Does an electricity supplier breach the implied covenant of good faith and fair dealing or violate the Connecticut Unfair Trade Practices Act (CUTPA) by setting variable electricity rates based on broad business considerations, such as profit margins and competitor pricing, when the contract grants the supplier 'discretion' to set rates based on 'business and market conditions'?


Opinions:

Majority - Debra Ann Livingston, Circuit Judge

No. An electricity supplier does not breach the implied covenant of good faith and fair dealing or violate CUTPA by setting variable rates based on broad commercial factors where the contract's plain language grants it discretion to do so based on 'business and market conditions.' The term 'business and market conditions' unambiguously encompasses factors beyond mere procurement costs, such as achieving target profit margins, matching competitors' prices, and managing customer attrition. The implied covenant of good faith was not breached because Direct Energy acted within the express rights granted by the contract, delivering exactly what Richards bargained for: a low introductory rate followed by a variable rate. Furthermore, the practice was not deceptive under CUTPA because the contract terms were clear and approved by the state's regulatory authority, nor was it unfair, as any potential injury could be reasonably avoided by the consumer canceling the at-will contract without penalty.


Concurring-in-part-and-dissenting-in-part - Pooler, Circuit Judge

Yes, a reasonable jury could find that the supplier's practices were unfair under CUTPA and constituted a breach of contract. A business model that lures customers with 'teaser rates' only to profit from their predictable inattention when rates increase could be deemed an 'unfair' practice under CUTPA, as it exploits consumer inertia and causes substantial aggregate injury. The phrase 'business and market conditions' is ambiguous and could reasonably be interpreted to mean only costs related to procuring and supplying electricity, not broader profit-seeking strategies.
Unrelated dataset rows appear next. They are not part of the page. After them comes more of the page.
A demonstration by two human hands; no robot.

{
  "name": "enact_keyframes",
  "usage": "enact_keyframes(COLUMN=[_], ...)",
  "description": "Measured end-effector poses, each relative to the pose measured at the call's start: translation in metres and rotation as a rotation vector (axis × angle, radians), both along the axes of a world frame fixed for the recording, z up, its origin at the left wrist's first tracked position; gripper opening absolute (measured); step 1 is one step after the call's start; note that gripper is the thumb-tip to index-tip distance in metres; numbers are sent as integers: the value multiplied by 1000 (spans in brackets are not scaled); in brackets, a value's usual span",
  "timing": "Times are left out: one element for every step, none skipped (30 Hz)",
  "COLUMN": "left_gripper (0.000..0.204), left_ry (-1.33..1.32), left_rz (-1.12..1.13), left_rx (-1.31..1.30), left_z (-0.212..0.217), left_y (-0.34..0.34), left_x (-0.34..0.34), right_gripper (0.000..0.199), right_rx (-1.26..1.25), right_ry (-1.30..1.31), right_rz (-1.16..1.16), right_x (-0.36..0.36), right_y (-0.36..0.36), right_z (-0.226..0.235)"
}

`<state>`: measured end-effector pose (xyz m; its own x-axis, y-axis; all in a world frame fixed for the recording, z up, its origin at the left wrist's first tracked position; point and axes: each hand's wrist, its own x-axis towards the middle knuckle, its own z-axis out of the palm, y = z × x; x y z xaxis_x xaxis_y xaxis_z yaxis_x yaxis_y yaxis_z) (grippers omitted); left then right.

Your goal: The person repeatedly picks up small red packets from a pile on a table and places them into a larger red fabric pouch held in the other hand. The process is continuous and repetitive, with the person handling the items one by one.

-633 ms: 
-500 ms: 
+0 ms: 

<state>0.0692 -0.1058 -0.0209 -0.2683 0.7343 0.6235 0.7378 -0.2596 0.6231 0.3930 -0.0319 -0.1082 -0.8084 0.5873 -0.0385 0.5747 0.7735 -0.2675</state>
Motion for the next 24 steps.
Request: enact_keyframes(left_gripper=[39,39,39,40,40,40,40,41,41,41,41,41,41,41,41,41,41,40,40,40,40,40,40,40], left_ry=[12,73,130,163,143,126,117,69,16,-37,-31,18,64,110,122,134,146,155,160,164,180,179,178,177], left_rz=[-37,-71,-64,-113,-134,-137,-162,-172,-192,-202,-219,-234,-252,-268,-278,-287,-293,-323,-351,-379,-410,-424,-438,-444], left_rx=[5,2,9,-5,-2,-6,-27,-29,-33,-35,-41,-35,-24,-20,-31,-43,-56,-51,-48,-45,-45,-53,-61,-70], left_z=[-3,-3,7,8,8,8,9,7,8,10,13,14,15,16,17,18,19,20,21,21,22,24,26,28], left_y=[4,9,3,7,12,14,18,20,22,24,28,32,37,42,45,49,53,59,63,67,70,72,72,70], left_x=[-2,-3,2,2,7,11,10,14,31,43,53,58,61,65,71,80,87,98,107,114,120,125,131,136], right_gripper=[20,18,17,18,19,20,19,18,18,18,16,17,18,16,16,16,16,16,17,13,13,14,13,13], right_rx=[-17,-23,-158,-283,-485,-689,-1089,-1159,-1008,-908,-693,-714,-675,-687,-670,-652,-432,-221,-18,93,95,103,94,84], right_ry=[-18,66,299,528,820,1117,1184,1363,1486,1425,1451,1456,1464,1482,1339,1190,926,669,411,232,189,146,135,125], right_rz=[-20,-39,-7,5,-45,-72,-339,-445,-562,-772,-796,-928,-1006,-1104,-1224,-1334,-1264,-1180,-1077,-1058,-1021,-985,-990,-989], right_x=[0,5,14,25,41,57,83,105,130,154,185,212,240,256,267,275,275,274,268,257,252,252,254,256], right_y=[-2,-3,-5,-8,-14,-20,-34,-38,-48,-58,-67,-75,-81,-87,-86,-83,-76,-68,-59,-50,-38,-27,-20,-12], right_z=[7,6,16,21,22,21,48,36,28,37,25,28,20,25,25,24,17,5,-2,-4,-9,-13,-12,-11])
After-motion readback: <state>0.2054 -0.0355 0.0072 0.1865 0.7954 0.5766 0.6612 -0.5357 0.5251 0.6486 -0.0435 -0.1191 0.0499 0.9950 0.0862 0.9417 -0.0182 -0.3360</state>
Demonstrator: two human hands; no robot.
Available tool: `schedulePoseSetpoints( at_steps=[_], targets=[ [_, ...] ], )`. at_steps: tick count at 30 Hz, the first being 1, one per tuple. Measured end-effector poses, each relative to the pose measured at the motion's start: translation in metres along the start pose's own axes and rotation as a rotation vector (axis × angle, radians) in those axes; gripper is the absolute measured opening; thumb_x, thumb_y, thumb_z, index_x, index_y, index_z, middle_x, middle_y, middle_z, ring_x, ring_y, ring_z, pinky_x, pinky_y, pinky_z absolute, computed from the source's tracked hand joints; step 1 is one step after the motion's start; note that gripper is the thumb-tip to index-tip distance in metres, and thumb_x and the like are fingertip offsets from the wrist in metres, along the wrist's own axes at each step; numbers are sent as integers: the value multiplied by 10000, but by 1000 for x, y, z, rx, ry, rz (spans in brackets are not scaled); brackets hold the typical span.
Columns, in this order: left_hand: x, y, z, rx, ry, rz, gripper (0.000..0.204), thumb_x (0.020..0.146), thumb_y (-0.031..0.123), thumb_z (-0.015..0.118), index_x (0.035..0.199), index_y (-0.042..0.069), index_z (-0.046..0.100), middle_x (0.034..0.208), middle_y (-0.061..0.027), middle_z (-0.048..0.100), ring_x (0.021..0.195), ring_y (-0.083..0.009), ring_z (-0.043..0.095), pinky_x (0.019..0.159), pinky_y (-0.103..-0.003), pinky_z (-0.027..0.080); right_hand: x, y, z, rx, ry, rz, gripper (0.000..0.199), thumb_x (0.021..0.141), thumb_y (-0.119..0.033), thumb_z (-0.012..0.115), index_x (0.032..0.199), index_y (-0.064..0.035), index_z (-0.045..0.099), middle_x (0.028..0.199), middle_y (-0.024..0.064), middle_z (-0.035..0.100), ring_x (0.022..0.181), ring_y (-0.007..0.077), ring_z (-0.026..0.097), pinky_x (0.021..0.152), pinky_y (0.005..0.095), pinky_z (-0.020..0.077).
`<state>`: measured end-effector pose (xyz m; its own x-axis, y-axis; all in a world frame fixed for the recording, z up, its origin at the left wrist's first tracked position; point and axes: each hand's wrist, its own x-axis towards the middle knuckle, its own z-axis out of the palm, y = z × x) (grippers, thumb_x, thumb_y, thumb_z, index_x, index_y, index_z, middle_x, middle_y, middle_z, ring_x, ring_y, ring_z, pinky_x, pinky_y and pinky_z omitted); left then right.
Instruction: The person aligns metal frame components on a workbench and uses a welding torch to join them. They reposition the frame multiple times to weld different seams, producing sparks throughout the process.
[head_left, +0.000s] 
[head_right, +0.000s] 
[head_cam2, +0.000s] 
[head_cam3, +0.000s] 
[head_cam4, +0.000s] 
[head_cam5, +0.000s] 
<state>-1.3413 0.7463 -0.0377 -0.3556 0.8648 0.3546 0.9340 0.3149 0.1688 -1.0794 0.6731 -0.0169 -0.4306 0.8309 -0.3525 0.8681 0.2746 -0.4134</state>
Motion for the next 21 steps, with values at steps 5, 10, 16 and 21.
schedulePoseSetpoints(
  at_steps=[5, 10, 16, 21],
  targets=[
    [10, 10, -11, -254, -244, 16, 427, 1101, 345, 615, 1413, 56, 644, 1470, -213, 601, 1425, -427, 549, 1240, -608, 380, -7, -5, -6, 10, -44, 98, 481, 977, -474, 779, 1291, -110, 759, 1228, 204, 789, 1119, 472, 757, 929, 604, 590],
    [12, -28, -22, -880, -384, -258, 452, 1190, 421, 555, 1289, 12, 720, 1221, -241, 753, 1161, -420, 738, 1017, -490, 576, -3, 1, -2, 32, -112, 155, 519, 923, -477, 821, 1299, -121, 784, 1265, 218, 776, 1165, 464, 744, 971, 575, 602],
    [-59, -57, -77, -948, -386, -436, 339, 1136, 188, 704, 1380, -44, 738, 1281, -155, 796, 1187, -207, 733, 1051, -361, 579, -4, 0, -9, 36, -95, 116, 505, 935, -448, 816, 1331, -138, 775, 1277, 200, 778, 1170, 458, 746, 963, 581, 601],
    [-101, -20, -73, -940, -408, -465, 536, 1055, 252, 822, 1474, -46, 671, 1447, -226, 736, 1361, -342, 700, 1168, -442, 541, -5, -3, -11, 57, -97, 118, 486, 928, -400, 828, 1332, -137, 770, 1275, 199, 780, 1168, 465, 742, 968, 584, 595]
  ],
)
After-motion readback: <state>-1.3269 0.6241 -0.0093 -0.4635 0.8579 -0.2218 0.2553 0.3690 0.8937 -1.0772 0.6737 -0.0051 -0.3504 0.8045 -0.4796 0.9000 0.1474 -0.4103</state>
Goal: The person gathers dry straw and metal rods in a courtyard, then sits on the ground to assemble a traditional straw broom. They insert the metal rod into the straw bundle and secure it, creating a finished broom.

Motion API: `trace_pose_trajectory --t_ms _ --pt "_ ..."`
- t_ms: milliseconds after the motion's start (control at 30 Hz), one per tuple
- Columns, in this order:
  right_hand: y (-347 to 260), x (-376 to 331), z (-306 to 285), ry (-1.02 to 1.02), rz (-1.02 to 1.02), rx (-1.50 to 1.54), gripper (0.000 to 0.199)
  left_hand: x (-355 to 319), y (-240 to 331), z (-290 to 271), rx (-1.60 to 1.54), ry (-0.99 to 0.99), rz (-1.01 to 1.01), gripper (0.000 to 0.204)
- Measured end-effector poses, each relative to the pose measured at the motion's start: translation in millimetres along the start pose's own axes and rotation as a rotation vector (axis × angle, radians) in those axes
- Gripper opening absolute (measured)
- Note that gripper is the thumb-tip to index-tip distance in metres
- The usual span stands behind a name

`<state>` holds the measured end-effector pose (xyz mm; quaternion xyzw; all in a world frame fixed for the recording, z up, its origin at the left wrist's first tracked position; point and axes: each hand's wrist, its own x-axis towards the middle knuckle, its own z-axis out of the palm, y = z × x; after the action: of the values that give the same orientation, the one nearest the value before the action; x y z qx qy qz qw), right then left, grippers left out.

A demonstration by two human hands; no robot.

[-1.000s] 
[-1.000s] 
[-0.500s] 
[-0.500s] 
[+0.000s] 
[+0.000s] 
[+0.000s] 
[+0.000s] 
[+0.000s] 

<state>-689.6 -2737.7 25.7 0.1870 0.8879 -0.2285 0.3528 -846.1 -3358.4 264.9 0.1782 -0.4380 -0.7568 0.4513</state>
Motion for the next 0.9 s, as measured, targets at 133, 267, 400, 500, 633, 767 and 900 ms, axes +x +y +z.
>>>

This ambiguity, coupled with the duty of good faith, means a jury should determine whether Direct Energy exercised its discretion reasonably or in bad faith by setting prices to exploit consumer inattention rather than reflecting legitimate commercial costs.



Analysis:

This decision reinforces the principle of freedom of contract in deregulated consumer markets, giving significant weight to the plain language of an agreement. It establishes a high bar for plaintiffs challenging 'teaser rate' business models under unfair trade practice statutes, particularly when contracts are clear, government-approved, and allow for penalty-free termination. The court's reasoning shows a reluctance to use general consumer protection laws to effectively re-regulate an industry the legislature has chosen to deregulate. The dissent, however, signals an ongoing tension in consumer law over whether it is 'unfair' for businesses to systematically profit from predictable consumer behaviors like inattention and status quo bias.